■ Work item
From the records below, print exactly the lines starting at the one containing "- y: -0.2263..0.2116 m" and ending at the one containing "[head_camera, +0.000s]", ends included, and nothing else.

■ Provided records
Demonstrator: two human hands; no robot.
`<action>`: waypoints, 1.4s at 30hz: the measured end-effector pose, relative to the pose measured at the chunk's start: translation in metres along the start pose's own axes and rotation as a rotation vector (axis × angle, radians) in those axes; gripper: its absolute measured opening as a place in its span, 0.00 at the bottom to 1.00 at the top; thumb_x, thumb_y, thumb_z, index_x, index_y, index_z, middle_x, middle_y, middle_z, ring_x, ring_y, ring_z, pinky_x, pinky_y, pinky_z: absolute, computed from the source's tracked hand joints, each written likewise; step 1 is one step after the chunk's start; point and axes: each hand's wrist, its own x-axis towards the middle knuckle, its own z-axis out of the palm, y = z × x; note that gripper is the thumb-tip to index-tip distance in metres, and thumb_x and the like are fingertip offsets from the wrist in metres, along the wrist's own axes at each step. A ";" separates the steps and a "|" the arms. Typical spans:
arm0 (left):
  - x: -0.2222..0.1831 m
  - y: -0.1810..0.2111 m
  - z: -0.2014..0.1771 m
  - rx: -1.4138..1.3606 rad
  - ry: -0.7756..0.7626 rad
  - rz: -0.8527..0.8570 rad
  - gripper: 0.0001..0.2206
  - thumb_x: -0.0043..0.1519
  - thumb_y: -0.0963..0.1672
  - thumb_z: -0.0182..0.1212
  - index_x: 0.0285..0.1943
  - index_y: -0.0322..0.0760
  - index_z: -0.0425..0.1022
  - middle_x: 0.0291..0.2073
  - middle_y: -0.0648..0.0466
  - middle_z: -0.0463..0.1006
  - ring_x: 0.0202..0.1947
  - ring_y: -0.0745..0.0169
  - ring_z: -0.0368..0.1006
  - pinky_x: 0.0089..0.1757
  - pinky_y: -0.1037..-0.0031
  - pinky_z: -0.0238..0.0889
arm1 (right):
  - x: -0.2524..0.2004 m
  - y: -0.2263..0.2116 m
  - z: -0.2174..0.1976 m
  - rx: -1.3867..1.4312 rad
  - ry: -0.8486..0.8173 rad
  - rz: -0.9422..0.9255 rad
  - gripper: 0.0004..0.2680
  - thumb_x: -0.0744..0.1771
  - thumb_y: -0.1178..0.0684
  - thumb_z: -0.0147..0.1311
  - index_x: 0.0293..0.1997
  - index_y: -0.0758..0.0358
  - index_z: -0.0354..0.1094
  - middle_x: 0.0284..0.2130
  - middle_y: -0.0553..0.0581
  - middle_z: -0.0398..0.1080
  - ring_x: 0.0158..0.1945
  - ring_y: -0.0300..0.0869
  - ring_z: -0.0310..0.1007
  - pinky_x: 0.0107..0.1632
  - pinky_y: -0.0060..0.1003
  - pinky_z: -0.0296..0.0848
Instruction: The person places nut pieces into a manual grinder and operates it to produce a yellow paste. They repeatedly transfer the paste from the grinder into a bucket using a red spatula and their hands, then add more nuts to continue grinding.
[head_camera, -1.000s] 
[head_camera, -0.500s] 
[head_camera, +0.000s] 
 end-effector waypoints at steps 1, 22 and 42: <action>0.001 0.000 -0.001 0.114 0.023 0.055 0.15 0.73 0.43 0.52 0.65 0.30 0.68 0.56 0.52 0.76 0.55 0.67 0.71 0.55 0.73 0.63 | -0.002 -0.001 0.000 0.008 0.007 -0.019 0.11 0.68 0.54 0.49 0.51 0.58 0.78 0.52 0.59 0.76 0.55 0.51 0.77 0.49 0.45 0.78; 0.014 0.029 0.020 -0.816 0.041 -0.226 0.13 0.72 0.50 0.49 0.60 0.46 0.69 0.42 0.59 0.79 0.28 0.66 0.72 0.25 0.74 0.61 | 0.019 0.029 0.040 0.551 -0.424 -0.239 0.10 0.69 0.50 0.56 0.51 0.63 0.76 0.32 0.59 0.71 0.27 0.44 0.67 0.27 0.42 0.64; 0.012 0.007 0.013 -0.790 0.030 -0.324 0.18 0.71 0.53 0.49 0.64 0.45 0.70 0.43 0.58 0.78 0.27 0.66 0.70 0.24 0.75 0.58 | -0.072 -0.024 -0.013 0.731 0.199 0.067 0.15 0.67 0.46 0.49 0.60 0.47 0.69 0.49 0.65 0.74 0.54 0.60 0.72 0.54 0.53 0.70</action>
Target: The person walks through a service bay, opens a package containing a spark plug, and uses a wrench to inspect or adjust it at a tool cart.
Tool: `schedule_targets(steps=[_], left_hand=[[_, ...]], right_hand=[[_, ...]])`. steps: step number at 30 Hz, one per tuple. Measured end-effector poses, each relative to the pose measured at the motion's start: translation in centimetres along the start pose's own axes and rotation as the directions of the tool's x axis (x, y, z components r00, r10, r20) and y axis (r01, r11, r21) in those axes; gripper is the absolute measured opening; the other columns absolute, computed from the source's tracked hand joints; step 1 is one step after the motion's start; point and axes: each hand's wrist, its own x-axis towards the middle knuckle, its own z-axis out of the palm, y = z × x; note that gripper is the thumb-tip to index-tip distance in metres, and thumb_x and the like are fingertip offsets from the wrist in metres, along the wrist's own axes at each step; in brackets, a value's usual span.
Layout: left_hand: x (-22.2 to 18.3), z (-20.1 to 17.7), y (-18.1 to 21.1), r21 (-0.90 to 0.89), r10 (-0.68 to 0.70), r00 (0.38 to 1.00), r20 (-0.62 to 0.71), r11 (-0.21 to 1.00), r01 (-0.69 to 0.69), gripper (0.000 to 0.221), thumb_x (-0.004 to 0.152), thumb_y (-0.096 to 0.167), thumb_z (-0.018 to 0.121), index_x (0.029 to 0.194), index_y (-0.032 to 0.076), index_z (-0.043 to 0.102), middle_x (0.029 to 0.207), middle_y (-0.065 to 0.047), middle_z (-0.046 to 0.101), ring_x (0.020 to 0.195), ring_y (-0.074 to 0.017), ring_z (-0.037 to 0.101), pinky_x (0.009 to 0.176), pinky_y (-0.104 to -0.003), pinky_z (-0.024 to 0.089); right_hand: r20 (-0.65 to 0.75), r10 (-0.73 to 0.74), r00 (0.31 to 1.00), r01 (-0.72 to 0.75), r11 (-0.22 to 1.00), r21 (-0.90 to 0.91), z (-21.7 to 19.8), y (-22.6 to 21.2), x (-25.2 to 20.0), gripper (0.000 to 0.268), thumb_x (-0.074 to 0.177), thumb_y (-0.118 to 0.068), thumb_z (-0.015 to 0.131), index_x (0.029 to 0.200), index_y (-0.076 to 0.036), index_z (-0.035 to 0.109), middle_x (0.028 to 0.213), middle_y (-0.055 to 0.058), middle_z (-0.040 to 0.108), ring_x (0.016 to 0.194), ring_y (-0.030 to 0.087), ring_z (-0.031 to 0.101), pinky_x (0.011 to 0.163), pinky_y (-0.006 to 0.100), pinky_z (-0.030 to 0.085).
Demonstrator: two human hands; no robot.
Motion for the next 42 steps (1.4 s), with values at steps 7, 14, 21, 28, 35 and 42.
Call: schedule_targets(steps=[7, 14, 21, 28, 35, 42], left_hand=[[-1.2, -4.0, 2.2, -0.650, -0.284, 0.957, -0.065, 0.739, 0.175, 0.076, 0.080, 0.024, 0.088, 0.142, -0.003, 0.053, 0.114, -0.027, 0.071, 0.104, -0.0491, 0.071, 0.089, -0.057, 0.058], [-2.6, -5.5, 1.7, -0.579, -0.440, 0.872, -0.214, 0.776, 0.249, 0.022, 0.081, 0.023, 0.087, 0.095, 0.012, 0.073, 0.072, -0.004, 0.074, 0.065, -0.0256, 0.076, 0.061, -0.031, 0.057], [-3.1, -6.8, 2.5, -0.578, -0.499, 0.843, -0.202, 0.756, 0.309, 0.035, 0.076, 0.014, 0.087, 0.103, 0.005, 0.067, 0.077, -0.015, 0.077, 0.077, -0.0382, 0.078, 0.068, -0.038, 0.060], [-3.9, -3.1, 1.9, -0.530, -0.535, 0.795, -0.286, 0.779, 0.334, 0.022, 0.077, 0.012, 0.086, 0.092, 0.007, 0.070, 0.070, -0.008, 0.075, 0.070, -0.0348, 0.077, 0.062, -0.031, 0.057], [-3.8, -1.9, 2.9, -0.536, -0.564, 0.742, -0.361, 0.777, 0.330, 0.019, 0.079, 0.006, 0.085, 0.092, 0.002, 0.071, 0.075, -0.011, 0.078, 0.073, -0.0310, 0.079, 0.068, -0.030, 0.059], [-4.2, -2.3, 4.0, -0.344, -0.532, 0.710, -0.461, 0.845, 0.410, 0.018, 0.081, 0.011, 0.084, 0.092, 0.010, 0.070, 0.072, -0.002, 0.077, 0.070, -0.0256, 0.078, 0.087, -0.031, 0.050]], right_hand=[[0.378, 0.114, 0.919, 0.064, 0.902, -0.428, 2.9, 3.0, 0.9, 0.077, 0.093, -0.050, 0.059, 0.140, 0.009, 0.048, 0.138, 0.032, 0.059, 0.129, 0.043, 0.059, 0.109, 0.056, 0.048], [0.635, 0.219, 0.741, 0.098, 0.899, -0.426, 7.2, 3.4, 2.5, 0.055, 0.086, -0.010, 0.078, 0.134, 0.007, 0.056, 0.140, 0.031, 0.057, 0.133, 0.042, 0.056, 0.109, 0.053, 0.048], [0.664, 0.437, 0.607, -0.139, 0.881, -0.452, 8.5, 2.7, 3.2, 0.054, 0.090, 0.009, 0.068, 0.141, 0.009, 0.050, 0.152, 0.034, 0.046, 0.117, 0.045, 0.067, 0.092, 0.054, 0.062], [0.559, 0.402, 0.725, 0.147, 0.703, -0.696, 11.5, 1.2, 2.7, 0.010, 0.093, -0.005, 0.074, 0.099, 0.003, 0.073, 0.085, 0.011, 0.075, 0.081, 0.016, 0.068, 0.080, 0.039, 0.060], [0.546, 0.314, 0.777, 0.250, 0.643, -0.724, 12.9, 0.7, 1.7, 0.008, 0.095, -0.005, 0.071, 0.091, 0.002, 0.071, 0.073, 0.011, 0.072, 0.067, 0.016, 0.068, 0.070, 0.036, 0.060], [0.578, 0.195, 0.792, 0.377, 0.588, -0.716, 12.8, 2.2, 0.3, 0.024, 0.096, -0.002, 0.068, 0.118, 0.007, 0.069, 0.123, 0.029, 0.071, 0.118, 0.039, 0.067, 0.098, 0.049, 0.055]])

■ Solution for this problem
  - y: -0.2263..0.2116 m
  - z: -0.2174..0.1976 m
  - rx: -1.3867..1.4312 rad
  - ry: -0.8486..0.8173 rad
  - rz: -0.9422..0.9255 rad
  - gripper: 0.0004..0.2680
  - thumb_x: -0.0744..0.1771
  - thumb_y: -0.1178..0.0684
  - thumb_z: -0.0147..0.1311
  - index_x: 0.0293..0.1997
  - index_y: -0.0758..0.0358
  - index_z: -0.0354..0.1094
  - middle_x: 0.0284..0.2130
  - middle_y: -0.0553..0.0581
  - middle_z: -0.0398..0.1080
  - ring_x: 0.0158..0.1945
  - ring_y: -0.0300..0.0869
  - ring_z: -0.0310..0.1007
  - pinky_x: 0.0107..0.1632
  - pinky_y: -0.0060..0.1003
  - pinky_z: -0.0296..0.0848
Instruction: The person places nut pieces into a manual grinder and operates it to produce a yellow paste. They repeatedly transfer the paste from the grinder into a bucket using a red spatula and their hands, then add more nuts to continue grinding.
[head_camera, -1.000s] 
[head_camera, -0.500s] 
[head_camera, +0.000s] 

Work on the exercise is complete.